= Action item =
Each and every line below goes into your answer unchanged, but leave out the images.

[Collected data]
[Start of section]

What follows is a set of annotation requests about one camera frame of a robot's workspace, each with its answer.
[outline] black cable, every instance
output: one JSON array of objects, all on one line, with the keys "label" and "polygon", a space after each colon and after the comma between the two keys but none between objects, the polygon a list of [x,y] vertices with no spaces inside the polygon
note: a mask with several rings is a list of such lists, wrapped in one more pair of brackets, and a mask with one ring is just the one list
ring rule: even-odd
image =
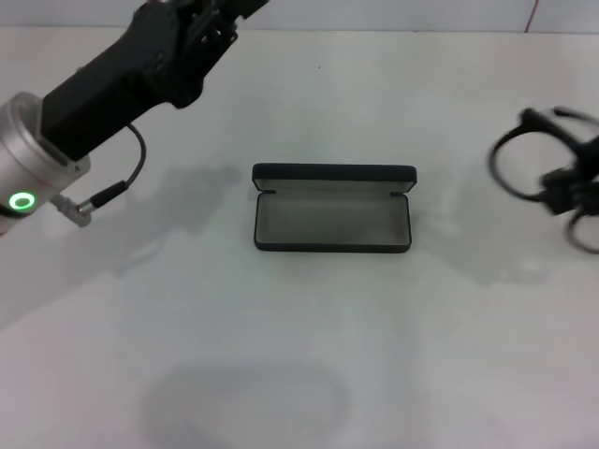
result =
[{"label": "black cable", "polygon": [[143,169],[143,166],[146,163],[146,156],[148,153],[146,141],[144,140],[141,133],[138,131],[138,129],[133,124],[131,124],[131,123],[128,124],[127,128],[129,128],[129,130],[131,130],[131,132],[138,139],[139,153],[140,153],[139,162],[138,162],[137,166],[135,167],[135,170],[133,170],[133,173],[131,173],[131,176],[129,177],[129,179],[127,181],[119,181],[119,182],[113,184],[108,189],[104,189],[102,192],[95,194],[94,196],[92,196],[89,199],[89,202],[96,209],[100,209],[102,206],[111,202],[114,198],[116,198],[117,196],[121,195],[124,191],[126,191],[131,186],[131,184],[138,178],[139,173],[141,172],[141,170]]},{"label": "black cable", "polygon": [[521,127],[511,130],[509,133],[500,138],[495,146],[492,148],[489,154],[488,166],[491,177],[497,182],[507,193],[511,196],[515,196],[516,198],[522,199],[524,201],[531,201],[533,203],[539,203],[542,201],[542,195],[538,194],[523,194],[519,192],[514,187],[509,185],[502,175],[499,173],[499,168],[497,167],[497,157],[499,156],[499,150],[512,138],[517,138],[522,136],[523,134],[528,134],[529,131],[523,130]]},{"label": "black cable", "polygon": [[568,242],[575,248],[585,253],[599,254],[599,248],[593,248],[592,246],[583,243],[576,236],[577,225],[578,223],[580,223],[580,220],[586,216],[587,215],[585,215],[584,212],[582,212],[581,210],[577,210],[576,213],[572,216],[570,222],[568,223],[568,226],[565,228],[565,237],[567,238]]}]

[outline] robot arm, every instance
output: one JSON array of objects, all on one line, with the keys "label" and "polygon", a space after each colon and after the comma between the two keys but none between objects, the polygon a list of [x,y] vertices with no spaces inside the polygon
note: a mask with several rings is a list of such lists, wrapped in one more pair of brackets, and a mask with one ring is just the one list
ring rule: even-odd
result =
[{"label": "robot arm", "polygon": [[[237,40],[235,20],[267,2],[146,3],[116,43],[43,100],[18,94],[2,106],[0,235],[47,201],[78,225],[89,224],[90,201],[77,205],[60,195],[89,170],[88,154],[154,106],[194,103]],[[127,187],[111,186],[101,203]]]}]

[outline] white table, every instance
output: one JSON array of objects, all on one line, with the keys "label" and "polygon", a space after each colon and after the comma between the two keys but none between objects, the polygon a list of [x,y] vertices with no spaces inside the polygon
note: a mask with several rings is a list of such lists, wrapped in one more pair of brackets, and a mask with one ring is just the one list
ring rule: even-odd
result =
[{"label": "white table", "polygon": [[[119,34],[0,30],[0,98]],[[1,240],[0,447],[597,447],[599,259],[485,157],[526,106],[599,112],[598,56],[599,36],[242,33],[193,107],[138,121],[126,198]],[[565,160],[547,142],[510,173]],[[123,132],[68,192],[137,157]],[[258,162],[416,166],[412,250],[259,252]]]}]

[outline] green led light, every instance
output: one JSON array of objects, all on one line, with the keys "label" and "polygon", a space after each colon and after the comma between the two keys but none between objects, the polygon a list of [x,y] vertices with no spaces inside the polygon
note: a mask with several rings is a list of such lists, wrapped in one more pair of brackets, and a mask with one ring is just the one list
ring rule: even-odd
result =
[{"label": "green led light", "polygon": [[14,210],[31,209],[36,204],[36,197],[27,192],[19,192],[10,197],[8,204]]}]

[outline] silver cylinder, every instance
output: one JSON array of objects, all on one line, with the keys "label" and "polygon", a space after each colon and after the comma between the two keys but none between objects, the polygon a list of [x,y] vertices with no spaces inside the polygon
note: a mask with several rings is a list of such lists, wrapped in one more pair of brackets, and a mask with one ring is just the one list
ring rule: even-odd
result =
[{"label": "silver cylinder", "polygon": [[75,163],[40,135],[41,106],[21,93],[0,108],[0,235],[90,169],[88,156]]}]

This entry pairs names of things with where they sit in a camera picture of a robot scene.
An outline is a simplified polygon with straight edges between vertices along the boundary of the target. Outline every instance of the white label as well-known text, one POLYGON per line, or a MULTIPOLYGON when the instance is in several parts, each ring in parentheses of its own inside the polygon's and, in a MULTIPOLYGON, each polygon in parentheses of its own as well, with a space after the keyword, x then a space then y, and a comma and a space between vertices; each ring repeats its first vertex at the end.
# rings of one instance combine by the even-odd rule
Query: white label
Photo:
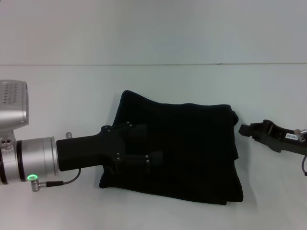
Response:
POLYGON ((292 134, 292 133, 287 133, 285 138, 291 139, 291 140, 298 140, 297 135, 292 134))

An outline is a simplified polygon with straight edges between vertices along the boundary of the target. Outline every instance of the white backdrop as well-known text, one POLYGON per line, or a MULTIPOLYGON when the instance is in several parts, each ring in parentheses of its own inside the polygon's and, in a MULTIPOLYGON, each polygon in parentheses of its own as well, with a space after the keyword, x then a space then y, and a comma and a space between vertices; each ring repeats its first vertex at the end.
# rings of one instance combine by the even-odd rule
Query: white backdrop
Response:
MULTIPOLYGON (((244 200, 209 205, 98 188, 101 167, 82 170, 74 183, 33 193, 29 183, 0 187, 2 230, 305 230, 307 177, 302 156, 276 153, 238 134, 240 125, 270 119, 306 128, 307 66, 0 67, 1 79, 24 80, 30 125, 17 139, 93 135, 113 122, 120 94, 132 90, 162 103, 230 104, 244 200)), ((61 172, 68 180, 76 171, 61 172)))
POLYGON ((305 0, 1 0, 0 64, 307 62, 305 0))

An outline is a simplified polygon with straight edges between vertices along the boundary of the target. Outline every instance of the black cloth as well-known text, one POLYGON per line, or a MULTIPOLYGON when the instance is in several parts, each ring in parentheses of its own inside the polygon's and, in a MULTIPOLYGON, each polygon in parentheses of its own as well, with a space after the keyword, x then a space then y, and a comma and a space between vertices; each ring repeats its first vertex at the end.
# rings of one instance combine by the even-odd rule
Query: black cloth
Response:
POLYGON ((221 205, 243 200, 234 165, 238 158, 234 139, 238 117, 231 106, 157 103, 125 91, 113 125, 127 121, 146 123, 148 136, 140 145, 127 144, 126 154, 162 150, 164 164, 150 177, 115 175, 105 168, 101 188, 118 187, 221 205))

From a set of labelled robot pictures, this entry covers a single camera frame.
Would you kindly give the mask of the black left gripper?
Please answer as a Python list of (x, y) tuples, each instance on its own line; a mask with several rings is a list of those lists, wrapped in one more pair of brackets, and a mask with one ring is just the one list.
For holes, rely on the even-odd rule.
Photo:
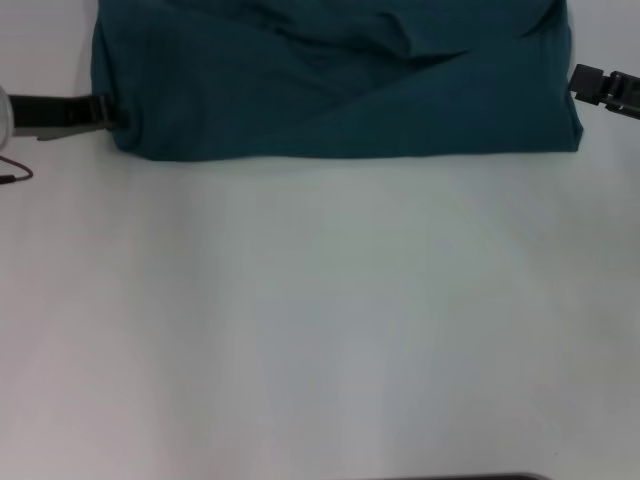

[End of section]

= Answer box =
What follows is a set of annotation requests about one camera frame of a robot's workspace, each with its answer.
[outline] black cable, every instance
output: one JSON array of objects, all on one line, with the keys "label" and "polygon", a space after each colon and after the comma between the two keys but none between objects, the polygon a list of [x,y] vertices with no spaces inside the polygon
note: a mask with several rings is a list of such lists, wrapped in one more pair of brackets, and a mask with one ring is just the one list
ring rule: even-odd
image =
result =
[{"label": "black cable", "polygon": [[143,169],[143,166],[146,163],[146,156],[148,153],[146,141],[144,140],[141,133],[138,131],[138,129],[133,124],[131,124],[131,123],[128,124],[127,128],[129,128],[129,130],[131,130],[131,132],[138,139],[139,153],[140,153],[139,162],[138,162],[137,166],[135,167],[135,170],[133,170],[133,173],[131,173],[131,176],[129,177],[129,179],[127,181],[119,181],[119,182],[113,184],[108,189],[104,189],[102,192],[95,194],[94,196],[92,196],[89,199],[89,202],[96,209],[100,209],[102,206],[111,202],[114,198],[116,198],[117,196],[121,195],[124,191],[126,191],[131,186],[131,184],[138,178],[139,173],[141,172],[141,170]]},{"label": "black cable", "polygon": [[521,127],[511,130],[509,133],[500,138],[495,146],[492,148],[489,154],[488,166],[491,177],[497,182],[507,193],[511,196],[515,196],[516,198],[522,199],[524,201],[531,201],[533,203],[539,203],[542,201],[542,195],[538,194],[523,194],[519,192],[514,187],[509,185],[502,175],[499,173],[499,168],[497,167],[497,157],[499,156],[499,150],[512,138],[517,138],[522,136],[523,134],[528,134],[529,131],[523,130]]},{"label": "black cable", "polygon": [[568,242],[575,248],[585,253],[599,254],[599,248],[593,248],[592,246],[583,243],[576,236],[577,225],[578,223],[580,223],[580,220],[586,216],[587,215],[585,215],[584,212],[582,212],[581,210],[577,210],[576,213],[572,216],[570,222],[568,223],[568,226],[565,228],[565,237],[567,238]]}]

[outline] robot arm, every instance
output: one JSON array of objects, all on one line, with the keys "label" and "polygon", a space after each colon and after the comma between the two keys but none between objects, the polygon a list of [x,y] vertices with no spaces inside the polygon
note: a mask with several rings is a list of such lists, wrapped in one more pair of brackets, and a mask with one ring is just the one list
ring rule: even-odd
result =
[{"label": "robot arm", "polygon": [[[237,40],[235,20],[267,2],[146,3],[116,43],[43,100],[18,94],[2,106],[0,235],[47,201],[78,225],[89,224],[90,201],[77,205],[60,195],[89,170],[88,154],[154,106],[194,103]],[[127,187],[111,186],[101,203]]]}]

[outline] white table, every instance
output: one JSON array of objects, all on one line, with the keys "label" and "polygon", a space after each colon and after the comma between the two keys but none between objects, the polygon a list of [x,y] vertices with no spaces inside the polygon
note: a mask with several rings is a list of such lists, wrapped in one more pair of brackets, and a mask with one ring is just the one list
ring rule: even-odd
result =
[{"label": "white table", "polygon": [[[119,34],[0,30],[0,98]],[[1,240],[0,447],[597,447],[599,259],[485,157],[526,106],[599,112],[598,56],[599,36],[242,33],[193,107],[138,121],[126,198]],[[565,160],[547,142],[510,173]],[[123,132],[68,192],[137,157]],[[258,162],[416,166],[412,250],[259,252]]]}]

[outline] green led light, every instance
output: one JSON array of objects, all on one line, with the keys "label" and "polygon", a space after each colon and after the comma between the two keys but none between objects, the polygon a list of [x,y] vertices with no spaces inside the polygon
note: a mask with several rings is a list of such lists, wrapped in one more pair of brackets, and a mask with one ring is just the one list
ring rule: even-odd
result =
[{"label": "green led light", "polygon": [[14,210],[31,209],[36,204],[36,197],[27,192],[19,192],[10,197],[8,204]]}]

[outline] silver cylinder, every instance
output: one JSON array of objects, all on one line, with the keys "label" and "polygon", a space after each colon and after the comma between the two keys but none between objects, the polygon a list of [x,y] vertices with no spaces inside the polygon
note: a mask with several rings is a list of such lists, wrapped in one more pair of brackets, and a mask with one ring is just the one list
ring rule: even-odd
result =
[{"label": "silver cylinder", "polygon": [[75,163],[40,135],[41,106],[21,93],[0,108],[0,235],[90,169],[88,156]]}]

This entry pairs names of things with where they sit in a camera picture of a robot scene.
An outline is a simplified polygon with straight edges between vertices along the boundary of the target. Outline every instance of the white label as well-known text, one POLYGON per line, or a MULTIPOLYGON when the instance is in several parts, each ring in parentheses of its own inside the polygon's and, in a MULTIPOLYGON, each polygon in parentheses of its own as well, with a space after the keyword, x then a space then y, and a comma and a space between vertices; each ring repeats its first vertex at the end.
# rings of one instance combine by the even-odd rule
Query: white label
Photo:
Response:
POLYGON ((292 134, 292 133, 287 133, 285 138, 291 139, 291 140, 298 140, 297 135, 292 134))

An outline is a simplified polygon with straight edges between vertices along the boundary of the target. Outline every instance of the white backdrop as well-known text, one POLYGON per line, or a MULTIPOLYGON when the instance is in several parts, each ring in parentheses of its own inside the polygon's and, in a MULTIPOLYGON, each polygon in parentheses of its own as well, with a space after the keyword, x then a space then y, and a comma and a space between vertices; each ring repeats its first vertex at the end.
# rings of one instance combine by the even-odd rule
Query: white backdrop
Response:
MULTIPOLYGON (((244 200, 209 205, 98 188, 101 167, 82 170, 74 183, 33 193, 29 183, 0 187, 2 230, 305 230, 307 177, 302 156, 276 153, 238 134, 240 125, 270 119, 306 128, 307 66, 0 67, 1 79, 24 80, 30 125, 17 139, 93 135, 113 122, 120 94, 132 90, 162 103, 230 104, 244 200)), ((61 172, 68 180, 76 171, 61 172)))
POLYGON ((305 0, 1 0, 0 64, 307 62, 305 0))

An outline is a simplified polygon with straight edges between vertices along the boundary of the target. Outline every instance of the black cloth as well-known text, one POLYGON per line, or a MULTIPOLYGON when the instance is in several parts, each ring in parentheses of its own inside the polygon's and, in a MULTIPOLYGON, each polygon in parentheses of its own as well, with a space after the keyword, x then a space then y, and a comma and a space between vertices; each ring repeats its first vertex at the end.
# rings of one instance combine by the even-odd rule
Query: black cloth
Response:
POLYGON ((221 205, 243 200, 234 165, 238 158, 234 139, 238 117, 231 106, 157 103, 125 91, 113 125, 127 121, 146 123, 148 136, 140 145, 127 144, 126 154, 162 150, 164 164, 150 177, 115 175, 105 168, 101 188, 118 187, 221 205))

From a set of labelled robot pictures, this entry covers a single camera frame.
Would you kindly give the mask of the black left gripper?
Please answer as a Python list of (x, y) tuples, each instance on its own line; a mask with several rings is a list of those lists, wrapped in one more pair of brackets, and a mask with one ring is just the one list.
For holes, rely on the even-odd rule.
Photo:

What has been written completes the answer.